Current Research
Distributed Storage
The values offered by public cloud services are clear for analytic workloads. Specialized hardware such as GPUs for doing AI/ML may make more sense to effectively lease with Opex rather than invest Capex on infrastructure that is not continually utilized. However, it may not make sense to build large data sets inside public clouds due both to the cost multiple compared to building out and maintaining private infrastructure and the lock-in nature of using public cloud services. These drivers then lead toward a hybrid architecture where large data sets are built and maintained in private clouds, but compute/analytic clusters are spun up in public clouds to the actual analytics on these data sets.
Maintaining a hybrid architecture as described introduces challenges with latency and bandwidth to the public cloud compute cluster from the private data lake.
In this project, we design and implement a new hybrid cloud caching architecture to maximize throughput of these leased analytics clusters and avoid re-reading the same data from the external private data lake. In the first step, we explore caching policies, building on our original D3N work that integrated a read-only distributed cache into Ceph’s S3 implementation (i.e., the Rados Gateway (RGW)).
We have implemented a durable write back cache and built a distributed directory that is critical to implementing the different policies that we want to explore.
While the focus is on the research that we expect to explore with this platform, to support real workloads it is critical that the work is properly integrated into the complex Ceph code base. Therefore, all the changes are reviewed with the lead RGW developers, and a set of changes are already being integrated upstream. this work will be the first step in an aggressive research agenda on hybrid cloud. I am interested in exploring how caching of immutable object storage can be used to enable data to be efficiently accessed by multiple tenants from multiple datalakes in many cloud regions; essentially creating a global storage system.
Caching System
To get good performance for data stored in Object storage services like S3, data analysis clusters need to cache data locally. Recently these caches have started taking into account higher-level information from analysis framework, allowing prefetching based on predictions of future data accesses. There is, however, a broader opportunity; rather than using this information to predict one future, we can use it to select a future that is best for caching.
The goal of this project is to develop a system for caching and prefetching analytic framework input data accessed from remote storage. This project aims to exploit the directed acyclic graph (DAG) of inter-task dependencies used by data-parallel frameworks such as Spark, Pig, and Hive to improve application performance, by optimizing caching for the critical path through the DAG for the application. It integrates a cross-DAG scheduler, giving preference to prefetching input data shared by multiple DAGs, while bounding unfairness in service.
Workload Generator
One fundamental challenge for all of these storage research projects is the lack of publicly available workloads to exercise and validate the research.
Existing traces are either old, miss critical information (e.g., locality, user information and sometime even write operation) or both. In addition, existing benchmarks are not relevant. Fio, for example, is intended for stress testing not evaluating a whole system. Another problem is that the traces available from industry collaborators are usually restricted and therefore results of evaluation of the system are not publishable.
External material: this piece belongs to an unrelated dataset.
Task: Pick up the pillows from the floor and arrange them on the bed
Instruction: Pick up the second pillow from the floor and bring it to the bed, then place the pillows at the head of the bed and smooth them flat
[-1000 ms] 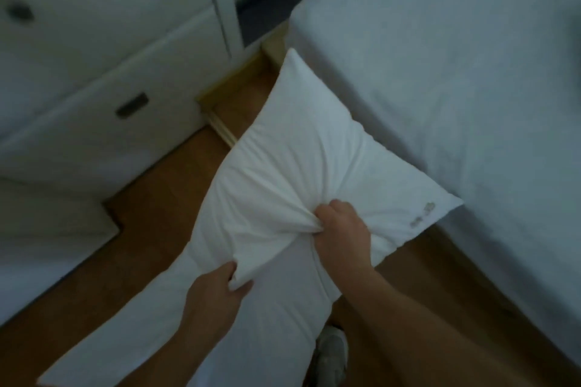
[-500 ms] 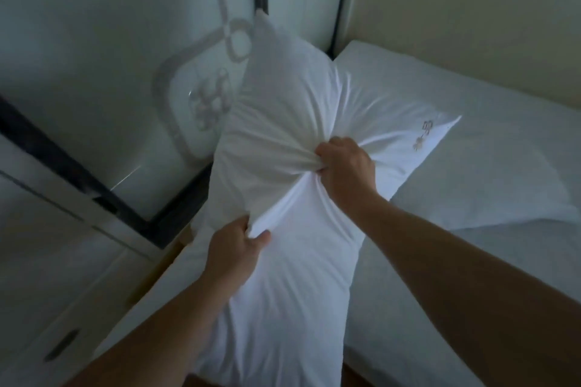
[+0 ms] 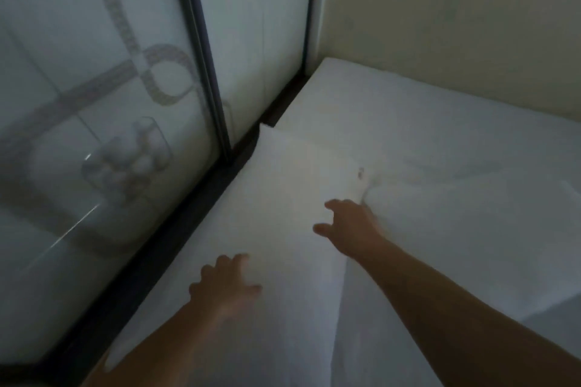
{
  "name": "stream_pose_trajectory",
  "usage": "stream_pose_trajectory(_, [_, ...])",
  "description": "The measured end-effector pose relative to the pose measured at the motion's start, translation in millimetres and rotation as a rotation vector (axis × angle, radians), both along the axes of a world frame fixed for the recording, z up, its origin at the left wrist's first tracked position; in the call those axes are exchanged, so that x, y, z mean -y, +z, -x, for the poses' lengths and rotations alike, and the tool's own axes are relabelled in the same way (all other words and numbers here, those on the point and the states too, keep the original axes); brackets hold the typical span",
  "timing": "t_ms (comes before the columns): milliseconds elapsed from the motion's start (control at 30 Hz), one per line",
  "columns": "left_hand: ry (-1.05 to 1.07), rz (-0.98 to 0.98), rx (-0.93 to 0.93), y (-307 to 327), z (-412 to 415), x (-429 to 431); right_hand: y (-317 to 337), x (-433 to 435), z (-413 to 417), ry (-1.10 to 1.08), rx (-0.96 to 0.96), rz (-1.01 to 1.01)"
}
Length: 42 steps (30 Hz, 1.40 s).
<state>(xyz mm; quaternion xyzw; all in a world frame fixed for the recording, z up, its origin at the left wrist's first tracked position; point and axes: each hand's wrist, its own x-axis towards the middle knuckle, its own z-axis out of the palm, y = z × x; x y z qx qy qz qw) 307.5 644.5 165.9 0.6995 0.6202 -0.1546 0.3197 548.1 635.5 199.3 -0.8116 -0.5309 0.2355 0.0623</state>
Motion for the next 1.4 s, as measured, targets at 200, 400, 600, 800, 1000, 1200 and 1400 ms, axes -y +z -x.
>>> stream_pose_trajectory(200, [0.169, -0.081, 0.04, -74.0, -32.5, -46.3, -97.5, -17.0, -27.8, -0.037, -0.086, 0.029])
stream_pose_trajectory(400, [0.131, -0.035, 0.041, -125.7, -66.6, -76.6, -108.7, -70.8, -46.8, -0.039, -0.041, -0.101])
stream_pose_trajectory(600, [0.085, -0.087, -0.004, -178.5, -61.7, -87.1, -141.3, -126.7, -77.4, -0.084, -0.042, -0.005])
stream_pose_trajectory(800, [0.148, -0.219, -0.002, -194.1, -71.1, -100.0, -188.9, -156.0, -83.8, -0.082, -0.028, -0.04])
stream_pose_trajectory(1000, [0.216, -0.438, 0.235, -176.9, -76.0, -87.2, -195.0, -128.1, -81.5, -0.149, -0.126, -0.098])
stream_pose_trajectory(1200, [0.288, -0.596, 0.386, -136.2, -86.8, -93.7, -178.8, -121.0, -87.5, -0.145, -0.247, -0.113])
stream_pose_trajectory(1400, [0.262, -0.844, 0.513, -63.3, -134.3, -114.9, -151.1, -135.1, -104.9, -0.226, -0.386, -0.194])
Our goal in this project is to develop a workload generator that can be used to evaluate storage systems which is: 1) consistent with real world workloads 2) validated with real traces 3) can scale up or down (e.g., to support larger cluster, or produce larger set of files) 4) enables sensitivity analysis of the system and 5) enables other researcher to create new models consistent with their traces
To do this, we first analyze the industry traces we have. In this way, we can understand and extract key characteristics of the traces (such as job inter-arrival time, size of files, characteristics of queries(DAGs), user behavior, …). In the next step, we model trace characteristics based on statistical distribution (e.g., model job submission inter-arrival time with poisson distribution, object size with heavy tail distributions). Another important step is to understand the correlation between different trace charactristics (e.g., DAG size - dataset size, reuse behavior, …). Based on the constructed models, we choose a set of queries from a pool of queries of representive benchmarks (e.g., TPC-H and TPC-DS). The generated synthetic trace tcan be used to exercise simulation or real storage systems.
Validation is the last important step. We need to compare simulated storage system’s behavior using the generated and original traces to be sure that the synthetic trace is accurate and useful.
Previous Research
Elastic Secure Infrastructure
Bolted is a bare metal cloud architecture to support security sensitive tenants. Security sensitive tenants are entities such as hospitals or financial institutes that have both the expertise and desire or requirement to trust their own security arrangements over those of a cloud provider. This work is a collaboration between the Mass Open Cloud and our industry partners.